What is the core idea behind it?

It turned out quickly that what even a simple idea is not really all that simple in practice. At the core is the idea of feedback and we want to make it easy for as many people to look at code and give their opinions. More people would make it easier to implement best practices and discourage bad code. You won’t copy a piece of code if 15 people before you felt this was a poor piece of programming.

We are now creating an open-source extension for Visual Studio Code that we’ll push out as a Github project so others can contribute.

How far along are you?

We are getting to the alpha stage to get people to test it internally. Colleagues are interested so getting early adopters will not be an issue. The alpha will probably be available to early adopters in December and will be open to all people within the company as well as on GitHub.

Do you have any passion projects outside work?

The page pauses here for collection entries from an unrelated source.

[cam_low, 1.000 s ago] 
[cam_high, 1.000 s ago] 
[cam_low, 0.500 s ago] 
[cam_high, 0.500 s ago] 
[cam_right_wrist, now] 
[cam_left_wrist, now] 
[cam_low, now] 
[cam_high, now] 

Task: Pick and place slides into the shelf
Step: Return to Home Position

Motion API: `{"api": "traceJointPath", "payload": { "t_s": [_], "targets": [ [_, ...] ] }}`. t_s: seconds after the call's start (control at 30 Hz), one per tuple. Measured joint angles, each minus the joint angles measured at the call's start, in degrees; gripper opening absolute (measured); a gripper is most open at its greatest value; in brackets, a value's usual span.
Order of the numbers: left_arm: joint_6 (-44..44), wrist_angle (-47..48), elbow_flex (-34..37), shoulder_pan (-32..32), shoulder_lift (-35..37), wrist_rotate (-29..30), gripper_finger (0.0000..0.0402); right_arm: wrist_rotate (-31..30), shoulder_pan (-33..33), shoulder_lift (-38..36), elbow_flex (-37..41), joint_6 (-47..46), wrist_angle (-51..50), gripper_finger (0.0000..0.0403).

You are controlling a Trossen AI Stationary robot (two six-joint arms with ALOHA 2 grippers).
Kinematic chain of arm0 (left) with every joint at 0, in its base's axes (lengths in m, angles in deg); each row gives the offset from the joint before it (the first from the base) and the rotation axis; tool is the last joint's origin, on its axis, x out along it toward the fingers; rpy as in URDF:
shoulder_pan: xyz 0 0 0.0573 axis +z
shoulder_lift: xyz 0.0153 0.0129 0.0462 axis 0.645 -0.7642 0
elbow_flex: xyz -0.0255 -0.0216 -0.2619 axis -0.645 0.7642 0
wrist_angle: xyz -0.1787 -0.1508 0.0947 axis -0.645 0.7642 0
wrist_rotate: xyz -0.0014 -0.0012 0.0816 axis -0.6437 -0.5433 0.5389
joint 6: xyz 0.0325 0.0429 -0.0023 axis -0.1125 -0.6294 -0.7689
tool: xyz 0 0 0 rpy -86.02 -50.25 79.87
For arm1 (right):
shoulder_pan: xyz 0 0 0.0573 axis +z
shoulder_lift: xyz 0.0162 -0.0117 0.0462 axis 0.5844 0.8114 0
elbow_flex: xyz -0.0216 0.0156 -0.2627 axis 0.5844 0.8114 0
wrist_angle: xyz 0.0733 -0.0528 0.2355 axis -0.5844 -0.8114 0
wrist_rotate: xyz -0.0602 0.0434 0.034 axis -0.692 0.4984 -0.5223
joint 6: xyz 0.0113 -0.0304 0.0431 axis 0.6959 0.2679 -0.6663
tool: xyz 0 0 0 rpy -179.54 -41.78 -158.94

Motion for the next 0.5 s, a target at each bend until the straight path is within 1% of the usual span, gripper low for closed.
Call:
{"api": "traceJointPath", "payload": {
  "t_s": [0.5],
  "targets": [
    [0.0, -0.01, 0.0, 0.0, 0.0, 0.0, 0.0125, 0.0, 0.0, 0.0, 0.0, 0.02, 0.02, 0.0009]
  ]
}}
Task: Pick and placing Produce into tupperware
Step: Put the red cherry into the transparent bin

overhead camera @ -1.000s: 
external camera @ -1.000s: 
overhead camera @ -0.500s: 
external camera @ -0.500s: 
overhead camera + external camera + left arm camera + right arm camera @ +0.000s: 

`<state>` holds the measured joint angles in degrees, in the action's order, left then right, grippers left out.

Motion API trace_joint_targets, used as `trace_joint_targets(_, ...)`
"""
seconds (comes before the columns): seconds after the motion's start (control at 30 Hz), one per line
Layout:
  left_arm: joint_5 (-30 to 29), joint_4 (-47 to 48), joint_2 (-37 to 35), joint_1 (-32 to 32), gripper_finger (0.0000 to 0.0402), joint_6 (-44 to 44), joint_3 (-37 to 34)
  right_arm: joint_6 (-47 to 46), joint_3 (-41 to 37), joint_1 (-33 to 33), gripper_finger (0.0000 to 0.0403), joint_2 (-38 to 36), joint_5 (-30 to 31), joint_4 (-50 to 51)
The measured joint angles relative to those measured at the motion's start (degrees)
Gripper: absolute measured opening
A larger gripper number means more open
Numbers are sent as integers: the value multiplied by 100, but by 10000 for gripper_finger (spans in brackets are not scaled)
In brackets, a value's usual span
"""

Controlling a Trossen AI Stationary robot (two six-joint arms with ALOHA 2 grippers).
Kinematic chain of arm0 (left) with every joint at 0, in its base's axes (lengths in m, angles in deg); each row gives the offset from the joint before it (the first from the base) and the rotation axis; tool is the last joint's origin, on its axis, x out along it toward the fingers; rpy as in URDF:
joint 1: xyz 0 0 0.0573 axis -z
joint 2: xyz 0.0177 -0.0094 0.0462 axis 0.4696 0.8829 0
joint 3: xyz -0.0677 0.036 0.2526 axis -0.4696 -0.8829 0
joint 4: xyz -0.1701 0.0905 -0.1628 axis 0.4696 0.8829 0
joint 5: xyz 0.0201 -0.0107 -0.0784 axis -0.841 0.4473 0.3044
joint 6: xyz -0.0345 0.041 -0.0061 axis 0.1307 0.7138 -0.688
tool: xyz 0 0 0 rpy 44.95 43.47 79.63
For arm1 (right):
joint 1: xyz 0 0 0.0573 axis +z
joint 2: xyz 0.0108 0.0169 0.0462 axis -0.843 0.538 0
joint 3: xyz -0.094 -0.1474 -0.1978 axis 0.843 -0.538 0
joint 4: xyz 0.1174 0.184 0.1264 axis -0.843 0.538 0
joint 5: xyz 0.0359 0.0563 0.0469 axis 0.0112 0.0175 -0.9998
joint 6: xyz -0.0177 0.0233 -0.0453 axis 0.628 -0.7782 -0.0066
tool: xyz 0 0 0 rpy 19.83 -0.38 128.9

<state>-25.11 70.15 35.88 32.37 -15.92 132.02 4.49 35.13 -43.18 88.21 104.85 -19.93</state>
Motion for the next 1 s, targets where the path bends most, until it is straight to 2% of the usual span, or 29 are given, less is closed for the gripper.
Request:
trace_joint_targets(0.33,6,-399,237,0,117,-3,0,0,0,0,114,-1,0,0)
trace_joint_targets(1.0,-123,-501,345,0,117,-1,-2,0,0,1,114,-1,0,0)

I don’t have a single passion project. I get flashes of inspiration and get into projects to follow them to see where they lead. I used to brew beer although that’s on the back burner currently. I read books and like to watch great movies or series and I’ve also recently gotten into biking.

Did you maybe see Squid Game that everyone is talking about?

I haven’t seen all of Squid Game yet. Serbian Jedini izlaz and Južni vjetar were two great series that I binge watched. I am very impressed by the advances of Serbian cinematography. They are producing high quality projects with great visuals, great actors and great work throughout.